**ASSIGNMENT**
Across the records below, how many lines include the string "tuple"? Respond with the number only.

*** MATERIAL SHOWN Section Begins ***

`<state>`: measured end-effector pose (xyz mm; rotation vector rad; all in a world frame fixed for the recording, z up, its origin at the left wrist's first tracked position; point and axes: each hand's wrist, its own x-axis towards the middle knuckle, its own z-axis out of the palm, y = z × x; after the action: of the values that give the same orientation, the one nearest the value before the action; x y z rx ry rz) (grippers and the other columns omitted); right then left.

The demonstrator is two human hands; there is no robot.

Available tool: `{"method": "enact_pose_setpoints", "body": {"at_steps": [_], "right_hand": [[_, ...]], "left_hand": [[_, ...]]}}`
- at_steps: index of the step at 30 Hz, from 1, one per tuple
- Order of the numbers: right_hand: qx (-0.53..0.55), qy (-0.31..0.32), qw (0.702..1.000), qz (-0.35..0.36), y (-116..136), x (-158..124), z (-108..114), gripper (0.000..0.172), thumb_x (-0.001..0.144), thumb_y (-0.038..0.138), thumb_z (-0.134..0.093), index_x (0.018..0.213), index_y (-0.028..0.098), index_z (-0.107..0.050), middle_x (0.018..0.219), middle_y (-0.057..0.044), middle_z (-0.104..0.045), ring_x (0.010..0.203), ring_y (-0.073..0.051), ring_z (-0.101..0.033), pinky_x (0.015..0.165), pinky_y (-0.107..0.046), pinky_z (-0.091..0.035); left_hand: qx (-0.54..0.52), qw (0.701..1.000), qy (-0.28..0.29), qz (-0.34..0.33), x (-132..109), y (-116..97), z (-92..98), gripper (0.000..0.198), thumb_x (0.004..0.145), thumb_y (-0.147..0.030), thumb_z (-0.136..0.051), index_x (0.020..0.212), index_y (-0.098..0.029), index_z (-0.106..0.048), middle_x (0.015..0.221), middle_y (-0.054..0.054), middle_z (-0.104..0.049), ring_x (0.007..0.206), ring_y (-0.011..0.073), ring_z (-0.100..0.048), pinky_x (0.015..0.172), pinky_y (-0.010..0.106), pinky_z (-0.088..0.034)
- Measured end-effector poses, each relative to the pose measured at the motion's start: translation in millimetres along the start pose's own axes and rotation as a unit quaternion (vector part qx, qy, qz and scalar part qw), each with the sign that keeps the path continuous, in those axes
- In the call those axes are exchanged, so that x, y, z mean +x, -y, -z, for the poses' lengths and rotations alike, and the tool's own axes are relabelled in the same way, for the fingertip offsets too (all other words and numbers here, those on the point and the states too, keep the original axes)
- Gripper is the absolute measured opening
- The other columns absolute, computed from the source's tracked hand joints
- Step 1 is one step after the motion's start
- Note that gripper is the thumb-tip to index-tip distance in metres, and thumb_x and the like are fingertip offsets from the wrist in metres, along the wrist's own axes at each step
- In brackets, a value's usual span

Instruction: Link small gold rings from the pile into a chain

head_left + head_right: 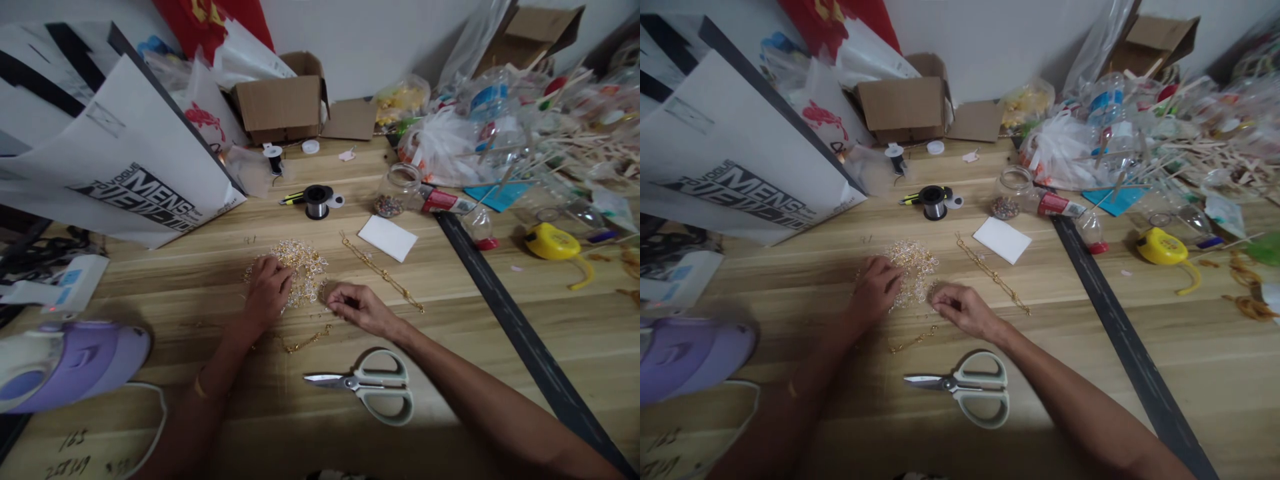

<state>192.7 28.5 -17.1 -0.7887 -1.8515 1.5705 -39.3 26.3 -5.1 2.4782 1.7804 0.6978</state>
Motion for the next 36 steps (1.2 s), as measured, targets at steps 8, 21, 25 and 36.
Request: {"method": "enact_pose_setpoints", "body": {"at_steps": [8,21,25,36], "right_hand": [[-0.002,-0.003,1.000,0.002,0.5,0.3,-0.1,0.018,0.085,0.030,-0.054,0.079,0.013,-0.058,0.071,-0.001,-0.052,0.061,-0.009,-0.044,0.057,-0.022,-0.035],[-0.013,0.003,1.000,0.011,-0.6,0.0,0.6,0.017,0.087,0.028,-0.052,0.083,0.013,-0.058,0.072,-0.002,-0.053,0.063,-0.010,-0.045,0.058,-0.023,-0.036],[-0.022,0.006,0.999,0.025,-0.8,0.2,1.2,0.017,0.088,0.028,-0.051,0.084,0.014,-0.059,0.079,-0.004,-0.054,0.066,-0.010,-0.047,0.060,-0.023,-0.038],[-0.007,0.010,1.000,0.013,2.8,0.6,1.1,0.017,0.085,0.029,-0.055,0.081,0.013,-0.061,0.076,-0.003,-0.056,0.067,-0.011,-0.049,0.061,-0.024,-0.039]], "left_hand": [[-0.026,1.000,-0.015,0.002,-0.2,0.3,-0.9,0.022,0.082,-0.014,-0.049,0.094,-0.018,-0.067,0.086,0.005,-0.054,0.090,0.0206,-0.046,0.084,0.037,-0.041],[-0.024,0.999,-0.026,0.014,-1.4,0.8,0.6,0.021,0.082,-0.014,-0.050,0.090,-0.018,-0.068,0.088,0.006,-0.054,0.091,0.0205,-0.047,0.085,0.037,-0.042],[-0.018,0.999,-0.034,0.025,-1.3,2.8,1.3,0.020,0.082,-0.015,-0.050,0.092,-0.018,-0.068,0.089,0.007,-0.055,0.092,0.0212,-0.047,0.085,0.038,-0.042],[-0.031,0.999,-0.023,-0.005,-1.4,2.2,-1.0,0.024,0.081,-0.011,-0.050,0.092,-0.020,-0.069,0.090,0.006,-0.055,0.094,0.0209,-0.047,0.086,0.038,-0.042]]}}
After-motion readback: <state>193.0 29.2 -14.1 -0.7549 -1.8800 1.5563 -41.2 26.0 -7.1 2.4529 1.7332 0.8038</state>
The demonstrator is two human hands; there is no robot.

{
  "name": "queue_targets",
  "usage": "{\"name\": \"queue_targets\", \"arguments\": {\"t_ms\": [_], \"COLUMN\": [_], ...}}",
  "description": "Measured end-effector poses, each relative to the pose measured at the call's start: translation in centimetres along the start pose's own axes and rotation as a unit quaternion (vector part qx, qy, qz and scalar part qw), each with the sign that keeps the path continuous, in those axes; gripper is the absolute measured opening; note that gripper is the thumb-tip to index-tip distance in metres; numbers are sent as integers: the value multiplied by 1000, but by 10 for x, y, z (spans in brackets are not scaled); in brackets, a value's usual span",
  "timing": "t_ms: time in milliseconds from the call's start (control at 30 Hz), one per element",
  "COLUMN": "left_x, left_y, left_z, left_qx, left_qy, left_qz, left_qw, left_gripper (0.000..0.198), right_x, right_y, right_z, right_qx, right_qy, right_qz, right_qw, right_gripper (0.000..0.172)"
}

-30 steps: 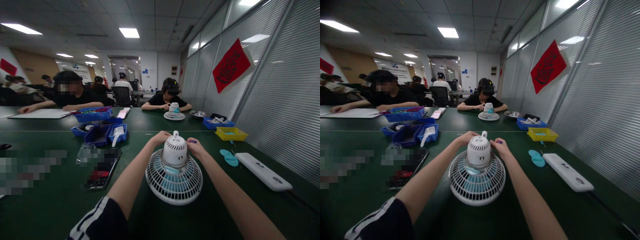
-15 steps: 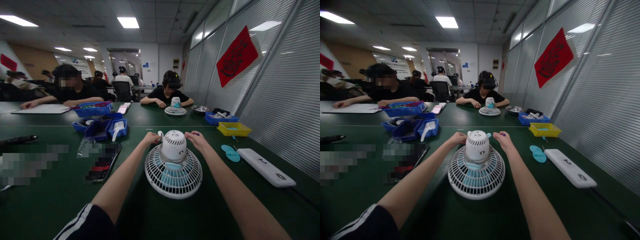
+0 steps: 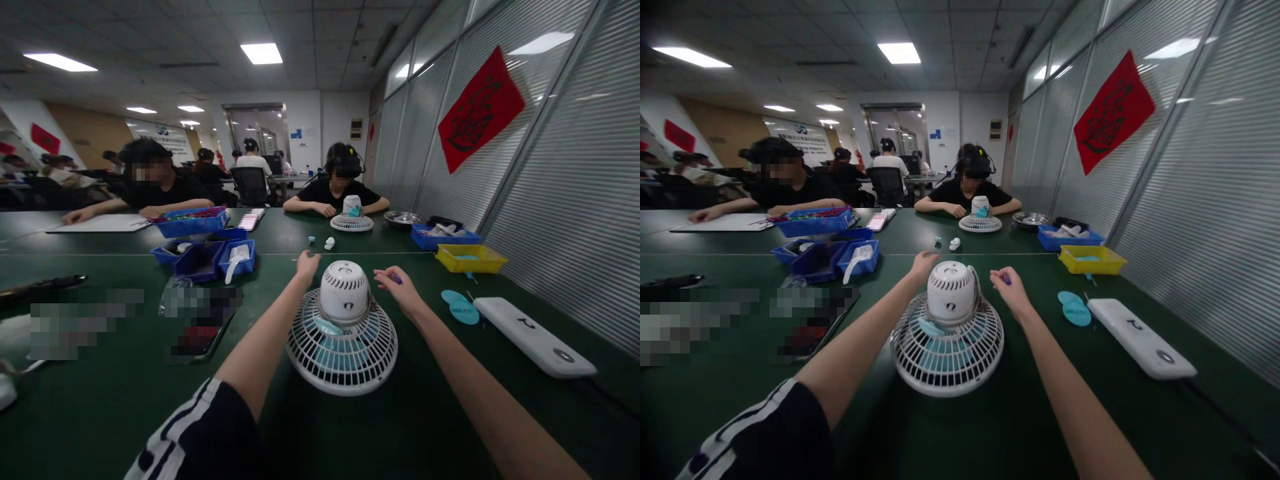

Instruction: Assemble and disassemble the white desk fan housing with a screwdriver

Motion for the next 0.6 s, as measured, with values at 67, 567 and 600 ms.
{"name": "queue_targets", "arguments": {"t_ms": [67, 567, 600], "left_x": [2, 31, 31], "left_y": [-3, -34, -33], "left_z": [-9, -122, -127], "left_qx": [7, -27, -33], "left_qy": [-15, 117, 127], "left_qz": [-8, -124, -129], "left_qw": [1000, 985, 983], "left_gripper": [33, 35, 36], "right_x": [-1, -97, -103], "right_y": [-6, 38, 41], "right_z": [-5, -50, -52], "right_qx": [5, 8, 12], "right_qy": [22, -112, -124], "right_qz": [-3, 15, 14], "right_qw": [1000, 994, 992], "right_gripper": [17, 41, 45]}}
Point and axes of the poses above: each hand's wrist, its own z-axis towards the middle knuckle, its own y-axis out of the palm, x = y × z, the point moved 1 cm from there along z, towards the middle knuckle, and after that the axes turned 1 degree about y, right-handed, at the moved point
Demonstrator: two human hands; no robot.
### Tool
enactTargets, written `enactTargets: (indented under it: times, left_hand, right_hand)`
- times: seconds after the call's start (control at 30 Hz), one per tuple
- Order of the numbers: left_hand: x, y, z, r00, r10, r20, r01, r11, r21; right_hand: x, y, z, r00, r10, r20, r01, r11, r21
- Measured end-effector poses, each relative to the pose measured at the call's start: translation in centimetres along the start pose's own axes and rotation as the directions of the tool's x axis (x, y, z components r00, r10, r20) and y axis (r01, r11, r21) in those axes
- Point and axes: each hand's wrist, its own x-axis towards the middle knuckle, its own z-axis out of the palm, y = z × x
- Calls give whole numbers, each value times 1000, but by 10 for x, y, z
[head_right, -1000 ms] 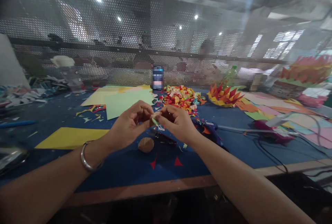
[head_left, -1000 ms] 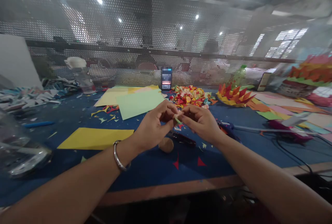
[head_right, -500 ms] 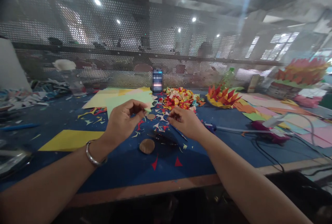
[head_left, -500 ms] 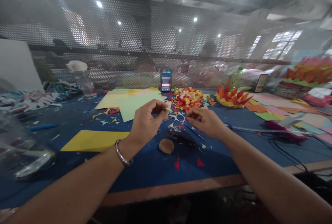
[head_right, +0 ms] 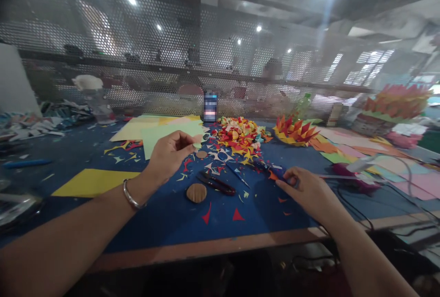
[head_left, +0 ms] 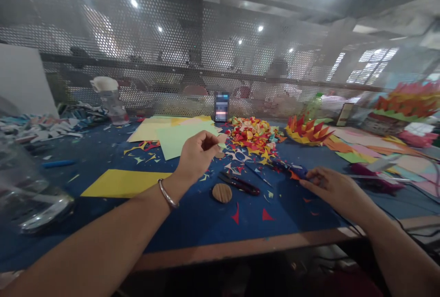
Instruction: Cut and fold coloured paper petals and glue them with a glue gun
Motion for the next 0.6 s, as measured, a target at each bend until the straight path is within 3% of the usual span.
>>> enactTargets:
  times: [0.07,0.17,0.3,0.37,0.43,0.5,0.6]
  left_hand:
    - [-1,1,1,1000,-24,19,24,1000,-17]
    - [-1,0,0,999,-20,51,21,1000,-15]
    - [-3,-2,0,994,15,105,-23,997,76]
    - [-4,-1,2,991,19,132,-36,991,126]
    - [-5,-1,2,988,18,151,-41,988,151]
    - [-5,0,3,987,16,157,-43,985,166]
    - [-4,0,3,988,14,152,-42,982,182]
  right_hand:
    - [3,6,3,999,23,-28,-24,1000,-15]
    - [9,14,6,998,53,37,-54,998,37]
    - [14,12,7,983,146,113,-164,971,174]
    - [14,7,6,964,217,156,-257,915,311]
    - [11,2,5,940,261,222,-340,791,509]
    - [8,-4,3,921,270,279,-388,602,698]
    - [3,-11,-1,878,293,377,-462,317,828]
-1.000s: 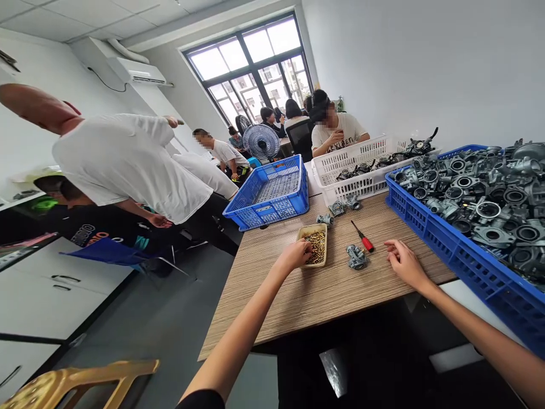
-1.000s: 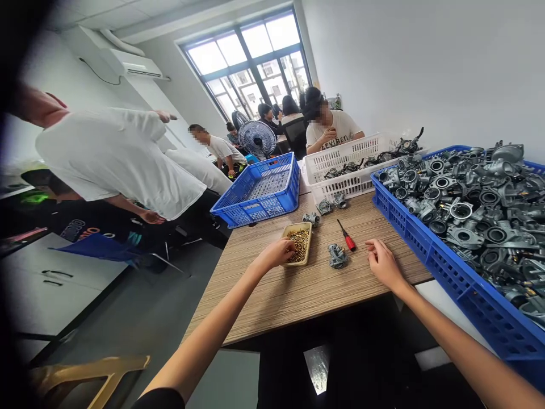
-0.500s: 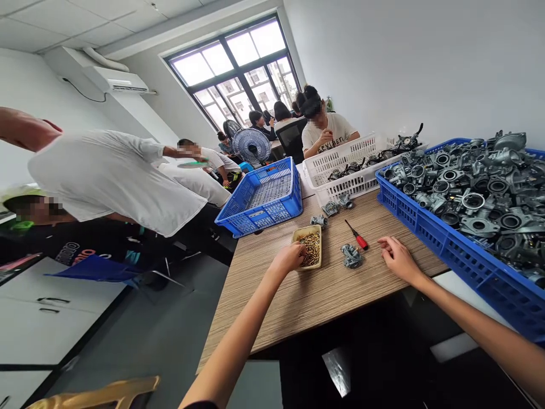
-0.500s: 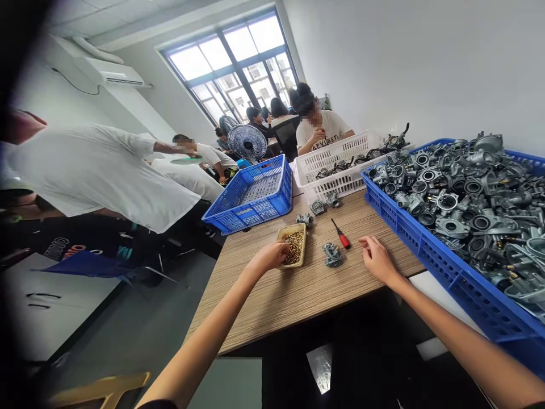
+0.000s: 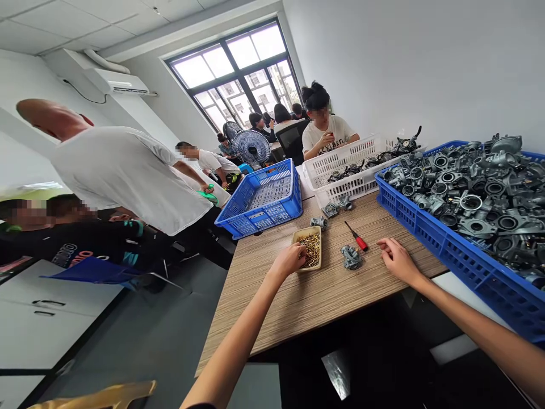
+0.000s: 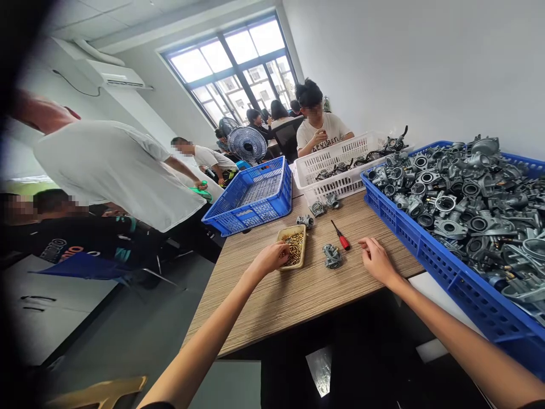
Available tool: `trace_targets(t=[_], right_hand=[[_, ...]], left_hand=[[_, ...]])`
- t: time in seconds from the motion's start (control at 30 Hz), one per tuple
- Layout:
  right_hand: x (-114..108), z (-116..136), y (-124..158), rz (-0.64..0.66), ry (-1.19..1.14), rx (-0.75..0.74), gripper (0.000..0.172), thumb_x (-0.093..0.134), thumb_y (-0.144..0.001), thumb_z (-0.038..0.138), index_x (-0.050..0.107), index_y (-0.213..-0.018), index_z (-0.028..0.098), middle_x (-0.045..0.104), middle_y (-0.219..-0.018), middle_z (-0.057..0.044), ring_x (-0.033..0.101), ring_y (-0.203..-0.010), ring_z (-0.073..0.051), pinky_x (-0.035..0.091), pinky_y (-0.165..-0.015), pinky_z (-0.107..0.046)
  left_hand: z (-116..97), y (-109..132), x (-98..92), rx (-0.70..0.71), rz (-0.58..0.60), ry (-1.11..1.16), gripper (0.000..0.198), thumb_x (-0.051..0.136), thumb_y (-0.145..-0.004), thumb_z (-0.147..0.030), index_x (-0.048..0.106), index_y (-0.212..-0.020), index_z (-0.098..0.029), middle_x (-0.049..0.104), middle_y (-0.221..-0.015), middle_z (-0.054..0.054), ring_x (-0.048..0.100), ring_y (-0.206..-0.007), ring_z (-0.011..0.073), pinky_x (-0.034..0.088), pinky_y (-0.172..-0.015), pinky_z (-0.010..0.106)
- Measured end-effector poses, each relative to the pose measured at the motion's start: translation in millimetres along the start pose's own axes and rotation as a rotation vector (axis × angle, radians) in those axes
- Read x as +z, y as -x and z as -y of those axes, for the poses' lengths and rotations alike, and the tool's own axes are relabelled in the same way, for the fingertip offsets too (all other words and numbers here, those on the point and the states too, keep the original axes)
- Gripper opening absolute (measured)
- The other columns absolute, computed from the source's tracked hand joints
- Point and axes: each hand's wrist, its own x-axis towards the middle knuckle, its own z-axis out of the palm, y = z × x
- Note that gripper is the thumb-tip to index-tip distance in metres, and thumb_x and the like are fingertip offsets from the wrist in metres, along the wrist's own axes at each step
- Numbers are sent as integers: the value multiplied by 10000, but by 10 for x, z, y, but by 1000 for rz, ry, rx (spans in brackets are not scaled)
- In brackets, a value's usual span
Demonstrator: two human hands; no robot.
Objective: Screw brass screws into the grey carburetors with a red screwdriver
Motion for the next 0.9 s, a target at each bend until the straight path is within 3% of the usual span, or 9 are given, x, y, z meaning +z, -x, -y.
trace_targets(t=[0.23,0.43,0.67,0.9], right_hand=[[-11,17,-5,6,-6,1,294,497,-838,170,662,-1079,205,685,-1038,-100,683,-839,-233,580,-862,-405],[-4,8,-9,9,1,-20,266,494,-844,160,639,-1064,203,681,-1023,-91,681,-833,-216,579,-831,-378],[5,14,-7,18,-15,-7,263,495,-857,159,633,-1076,204,667,-1036,-94,675,-836,-213,579,-792,-366],[-6,72,0,20,15,-14,270,476,-862,131,634,-1070,198,667,-1033,-88,670,-812,-200,566,-808,-361]], left_hand=[[-49,-2,36,-135,-179,276,46,553,-873,-198,593,-863,-218,673,-748,-11,611,-695,149,462,-680,263],[-386,-28,52,16,-268,524,54,557,-893,-227,580,-845,-215,680,-760,-14,589,-656,130,457,-650,251],[-859,-85,134,194,-186,581,45,607,-916,-218,652,-911,-210,709,-800,-2,610,-690,139,475,-686,257],[-1010,-151,239,221,-146,625,108,585,-901,-139,673,-920,-199,741,-860,12,649,-754,149,501,-736,264]])
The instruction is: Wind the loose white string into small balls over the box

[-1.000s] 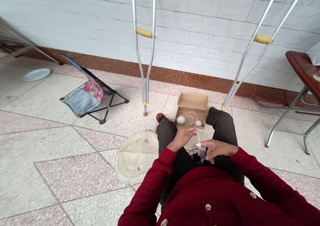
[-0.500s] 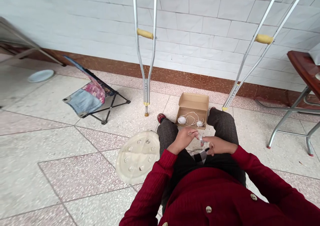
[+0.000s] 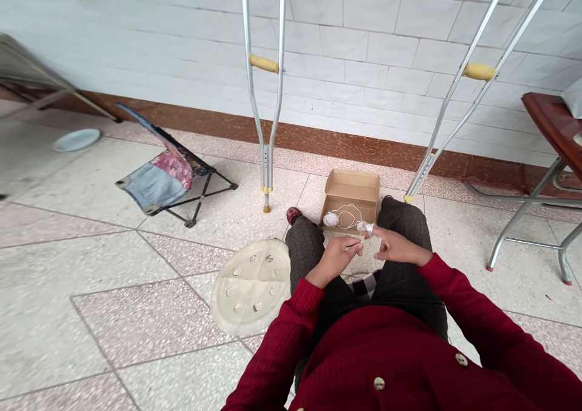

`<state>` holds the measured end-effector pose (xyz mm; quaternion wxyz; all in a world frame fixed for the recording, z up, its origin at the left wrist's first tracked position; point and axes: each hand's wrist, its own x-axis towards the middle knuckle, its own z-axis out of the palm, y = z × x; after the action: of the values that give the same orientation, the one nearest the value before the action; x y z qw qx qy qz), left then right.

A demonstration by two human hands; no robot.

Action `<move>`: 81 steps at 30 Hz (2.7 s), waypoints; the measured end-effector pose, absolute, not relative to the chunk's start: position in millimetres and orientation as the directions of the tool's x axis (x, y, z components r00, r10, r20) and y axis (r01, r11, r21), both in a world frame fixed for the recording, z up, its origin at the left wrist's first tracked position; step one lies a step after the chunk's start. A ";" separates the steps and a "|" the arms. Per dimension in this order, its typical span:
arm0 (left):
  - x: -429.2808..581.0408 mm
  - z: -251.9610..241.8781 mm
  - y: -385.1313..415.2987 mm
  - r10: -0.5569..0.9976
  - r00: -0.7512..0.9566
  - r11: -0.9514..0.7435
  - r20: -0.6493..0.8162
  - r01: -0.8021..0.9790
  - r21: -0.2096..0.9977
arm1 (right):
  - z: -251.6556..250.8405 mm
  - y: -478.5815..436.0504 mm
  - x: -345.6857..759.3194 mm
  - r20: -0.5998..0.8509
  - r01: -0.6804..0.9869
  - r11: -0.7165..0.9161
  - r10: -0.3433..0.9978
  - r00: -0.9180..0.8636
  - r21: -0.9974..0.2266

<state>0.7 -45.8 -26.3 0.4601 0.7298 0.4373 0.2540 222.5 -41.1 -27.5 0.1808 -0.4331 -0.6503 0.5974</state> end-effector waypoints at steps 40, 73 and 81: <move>-7.0 -18.0 -29.8 0.856 0.517 -0.240 0.029 0.346 0.907 | -16.6 -71.8 222.2 -0.344 0.197 -0.334 0.470 -0.813 -0.922; -10.6 -22.3 -42.0 0.873 0.487 -0.262 0.013 0.448 0.855 | -36.5 -51.8 219.8 -0.384 0.298 -0.242 0.616 -0.688 -0.923; 4.7 -31.4 -47.7 0.859 0.510 -0.140 -0.047 0.322 0.936 | 2.5 -61.7 224.3 -0.141 -0.164 -0.394 0.638 -0.757 -0.904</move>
<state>4.7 -47.7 -31.4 0.5058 0.7067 0.4176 0.2653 224.3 -61.7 2.5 0.2507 -0.2422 -0.4898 0.7991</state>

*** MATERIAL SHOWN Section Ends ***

**SOLUTION TO THE PROBLEM**
3